» Work to complete
Filter the data below for the string "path" and copy each matching line.

Dataset records

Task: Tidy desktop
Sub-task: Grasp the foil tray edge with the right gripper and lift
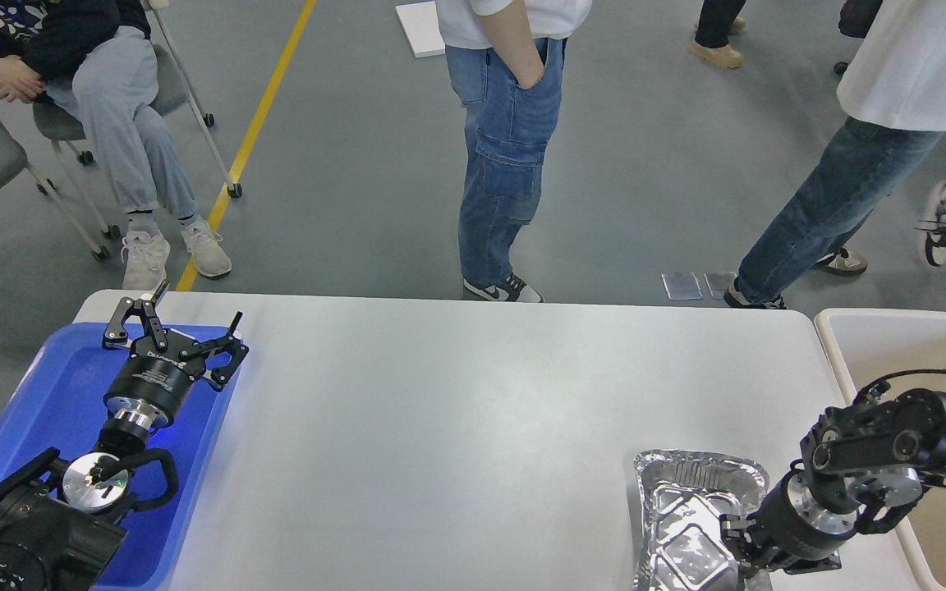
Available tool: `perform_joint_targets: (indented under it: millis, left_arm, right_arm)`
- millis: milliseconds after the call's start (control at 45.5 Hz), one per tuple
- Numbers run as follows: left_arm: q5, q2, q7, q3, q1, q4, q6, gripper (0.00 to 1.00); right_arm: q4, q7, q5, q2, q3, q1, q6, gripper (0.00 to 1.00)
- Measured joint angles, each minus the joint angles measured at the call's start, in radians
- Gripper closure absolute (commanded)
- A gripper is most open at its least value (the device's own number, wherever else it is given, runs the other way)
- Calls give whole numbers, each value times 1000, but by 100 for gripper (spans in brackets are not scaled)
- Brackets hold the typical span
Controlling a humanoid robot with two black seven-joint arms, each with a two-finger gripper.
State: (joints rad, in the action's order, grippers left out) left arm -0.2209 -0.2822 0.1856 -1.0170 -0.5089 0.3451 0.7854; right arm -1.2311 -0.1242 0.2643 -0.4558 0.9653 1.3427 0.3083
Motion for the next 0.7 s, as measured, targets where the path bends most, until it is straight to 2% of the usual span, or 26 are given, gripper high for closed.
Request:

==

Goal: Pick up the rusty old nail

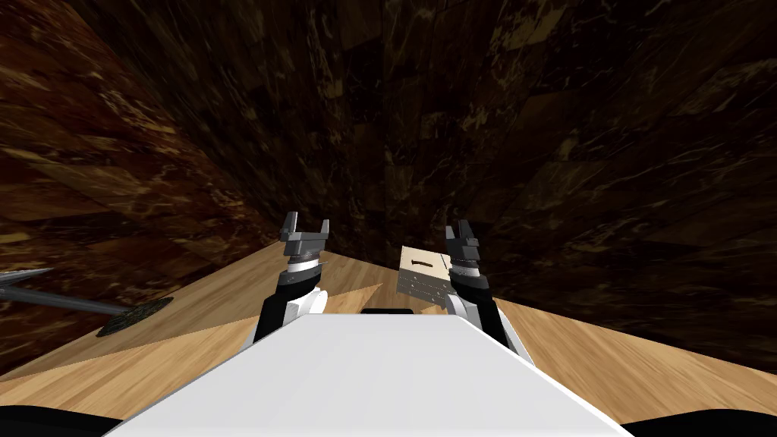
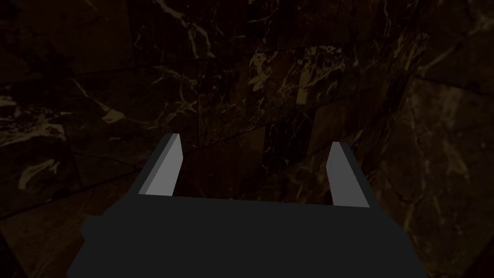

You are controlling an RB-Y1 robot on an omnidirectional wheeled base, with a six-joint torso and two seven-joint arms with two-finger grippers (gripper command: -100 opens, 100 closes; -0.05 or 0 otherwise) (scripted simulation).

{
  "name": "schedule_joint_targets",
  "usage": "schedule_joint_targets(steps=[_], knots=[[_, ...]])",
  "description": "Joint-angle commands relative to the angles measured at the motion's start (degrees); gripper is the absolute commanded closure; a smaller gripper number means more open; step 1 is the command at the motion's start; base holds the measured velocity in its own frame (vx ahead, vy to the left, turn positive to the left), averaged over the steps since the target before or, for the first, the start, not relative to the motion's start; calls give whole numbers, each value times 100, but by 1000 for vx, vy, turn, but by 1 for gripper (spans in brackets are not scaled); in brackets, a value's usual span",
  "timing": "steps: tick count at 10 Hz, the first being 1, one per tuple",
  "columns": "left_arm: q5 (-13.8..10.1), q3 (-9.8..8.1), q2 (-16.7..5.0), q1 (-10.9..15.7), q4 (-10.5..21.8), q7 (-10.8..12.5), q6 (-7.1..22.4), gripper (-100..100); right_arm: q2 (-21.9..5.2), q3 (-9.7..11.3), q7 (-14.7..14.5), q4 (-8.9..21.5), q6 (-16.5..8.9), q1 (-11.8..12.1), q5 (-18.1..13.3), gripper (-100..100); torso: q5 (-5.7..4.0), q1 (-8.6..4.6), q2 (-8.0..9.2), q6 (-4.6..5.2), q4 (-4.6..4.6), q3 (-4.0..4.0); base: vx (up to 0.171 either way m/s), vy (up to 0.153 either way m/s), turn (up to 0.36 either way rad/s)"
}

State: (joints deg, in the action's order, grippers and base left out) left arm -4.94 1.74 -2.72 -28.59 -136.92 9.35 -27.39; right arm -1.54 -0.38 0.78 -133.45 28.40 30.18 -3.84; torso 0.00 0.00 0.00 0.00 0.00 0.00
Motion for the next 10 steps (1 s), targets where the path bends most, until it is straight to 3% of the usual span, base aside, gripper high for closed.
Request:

» Task result
Motion for the next 0.7 s, as measured, targets where the path bends most, until it is straight to 2% of the usual span, or 26 are given, gripper high for closed.
Motion for the next 10 steps (1 s), targets where the path bends most, until it is straight to 3% of the usual span, base aside, gripper high for closed.

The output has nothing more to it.